Thanks everyone, I'm going to look into a vaporizer. I hope we can post about an improvement soon. Since Star 's already been exposed, she's not separated, although she's pretty much doing her own thing.
The rest of this pretty lengthy, but I felt it was neccessary to take the time to post it. Like they say, knowledge is power.
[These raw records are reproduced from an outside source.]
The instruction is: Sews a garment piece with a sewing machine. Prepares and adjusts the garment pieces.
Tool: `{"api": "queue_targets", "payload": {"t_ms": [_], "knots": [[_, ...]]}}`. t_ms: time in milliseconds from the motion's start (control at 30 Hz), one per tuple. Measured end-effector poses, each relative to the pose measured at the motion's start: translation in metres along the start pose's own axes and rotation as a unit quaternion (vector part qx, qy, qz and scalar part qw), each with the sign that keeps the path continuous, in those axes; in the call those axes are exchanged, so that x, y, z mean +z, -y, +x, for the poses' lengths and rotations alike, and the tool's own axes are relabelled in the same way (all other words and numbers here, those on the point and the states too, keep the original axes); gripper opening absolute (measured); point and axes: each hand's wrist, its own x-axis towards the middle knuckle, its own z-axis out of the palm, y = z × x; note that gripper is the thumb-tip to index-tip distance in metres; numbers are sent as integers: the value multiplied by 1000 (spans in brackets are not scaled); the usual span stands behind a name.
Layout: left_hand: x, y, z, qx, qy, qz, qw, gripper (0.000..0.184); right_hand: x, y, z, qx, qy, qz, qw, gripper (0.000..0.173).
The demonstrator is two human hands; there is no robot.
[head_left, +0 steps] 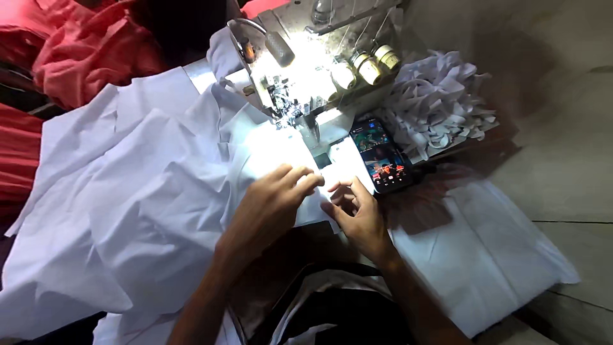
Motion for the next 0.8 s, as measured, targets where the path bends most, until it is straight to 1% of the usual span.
{"api": "queue_targets", "payload": {"t_ms": [100, 133, 200, 333, 433, 600, 667, 800], "knots": [[-13, 21, 33, 117, 73, 43, 990, 19, 0, 1, 0, 2, 5, 5, 1000, 32], [-17, 22, 42, 143, 92, 60, 984, 19, 0, 2, 0, 4, 5, 3, 1000, 32], [-22, 19, 53, 170, 128, 86, 973, 22, 0, 3, 0, 11, 5, -7, 1000, 31], [-23, 19, 64, 193, 167, 84, 963, 24, 0, 2, 1, 22, 14, -10, 1000, 29], [-24, 19, 70, 190, 207, 77, 957, 23, 0, 2, 1, 25, 15, -10, 1000, 27], [-21, 21, 74, 206, 241, 85, 945, 15, 1, 5, 1, 36, 20, -9, 999, 28], [-21, 22, 75, 211, 249, 88, 941, 16, 1, 5, 0, 40, 21, 1, 999, 27], [-22, 26, 77, 230, 234, 80, 941, 14, 1, 2, 1, 32, 28, 10, 999, 20]]}}
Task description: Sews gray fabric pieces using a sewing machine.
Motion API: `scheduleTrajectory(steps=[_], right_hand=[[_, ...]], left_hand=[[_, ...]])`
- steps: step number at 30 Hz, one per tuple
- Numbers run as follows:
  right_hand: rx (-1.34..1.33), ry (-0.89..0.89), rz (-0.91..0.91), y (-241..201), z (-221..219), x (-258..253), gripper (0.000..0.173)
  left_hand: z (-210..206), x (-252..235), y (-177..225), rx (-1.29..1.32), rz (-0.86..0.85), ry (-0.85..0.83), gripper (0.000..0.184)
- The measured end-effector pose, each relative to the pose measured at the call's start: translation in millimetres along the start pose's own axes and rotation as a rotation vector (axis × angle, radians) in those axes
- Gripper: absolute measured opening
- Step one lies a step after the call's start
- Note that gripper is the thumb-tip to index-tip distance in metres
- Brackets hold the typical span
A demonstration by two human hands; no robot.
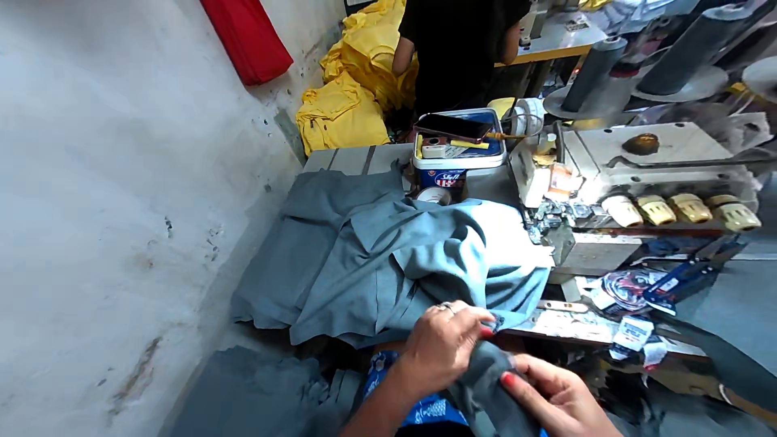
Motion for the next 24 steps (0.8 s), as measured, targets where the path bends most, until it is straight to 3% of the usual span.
scheduleTrajectory(steps=[3,5,8,12,16,20,24], right_hand=[[-0.152,0.227,-0.032,5.8,9.2,0.4,0.026],[-0.257,0.316,-0.068,11.0,12.8,-0.4,0.026],[-0.258,0.351,-0.097,13.0,13.3,-4.4,0.021],[0.086,0.115,-0.063,10.6,15.8,-7.6,0.012],[0.254,-0.186,-0.019,3.7,9.3,-3.6,0.028],[0.246,-0.254,-0.041,-0.6,10.9,4.8,0.028],[0.244,-0.310,-0.050,0.5,14.5,9.2,0.020]], left_hand=[[-12.1,17.3,-7.6,0.384,0.148,0.058,0.039],[-25.2,29.4,-5.6,0.520,0.058,0.058,0.050],[-19.9,32.8,-7.1,0.285,-0.204,0.092,0.019],[-2.5,19.4,-0.5,-0.041,-0.316,-0.091,0.017],[-18.5,7.4,3.1,-0.100,-0.312,-0.368,0.021],[-44.2,11.0,-11.2,0.405,-0.202,-0.457,0.026],[-84.4,32.5,-29.9,1.001,0.044,-0.361,0.018]])
Point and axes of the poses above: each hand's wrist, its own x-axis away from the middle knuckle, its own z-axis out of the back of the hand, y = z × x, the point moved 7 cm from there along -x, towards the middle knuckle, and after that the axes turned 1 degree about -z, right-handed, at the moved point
He's on Clavamox, I could only remember reading amoxi part when I was typing. Just to clarify, the vet did not suggest he has a fungal infection, he was just saying that IF Sherman doesn't get better, that we need to broaden the look at what might be playing into this. Considering we just moved here from Ohio, he said there is a high incidence of dogs in the midwest contracting fungal infections, whereas he doesn't see it very often out here.Originally Posted by dragondawg
Since several comments have been made, I thought it would be appropriate to share what I'm learning. I hope this helps people understand where the vet is coming from. Some of you sound pretty well informed about this stuff. I'm not giving a word-by-word report on our visits, and I apologise if anyone felt misled, my bad.
I've highlighted the symptoms Sherman has that would indicate why the vet would consider this as a possibility:
Blastomycosis is an infection found in dogs, people, and occasionally cats. It is caused by the fungal organism Blastomyces dermatitidis, which is found as a mold in the soil or at room temperatures and as a yeast in tissues or at body temperatures. The mold occurs in sandy, acid soils near river valleys or other waterways. Endemic in Ohio, Mississippi, St. Lawrence river valleys, the Great lakes region, and along the eastern seaboard, veterinarians report blastomycosis more frequently in the fall... For unknown reasons, male dogs are more likely to contract blastomycosis than females.
The clinical signs of blastomycosis may vary with the target organs affected and may include one or all of the following: anorexia, depression, weight loss, fever (103 degrees or higher) that doesn't respond to antibiotics, coughing, shortness of breath, exercise intolerance, enlarged lymph nodes, eye disease, or skin lesions that drain bloody or purulent material.
Read about blatomycosis here
I think this is important to know about, especially for those living in the indicated areas. (including many our dear PT friends from the Findlay gatherings).
And when all this started, Sherman had no fever, no raspy lungs, no shallow breathing, no lethargy, & still had a great appetite - only a cough. He was thoroughly assessed before giving him vaccinations. They were very clear that they do not vaccinate dogs they feel are not healthy enough.
Thanks again everyone, your caring really warms my heart! I know PT prayers work.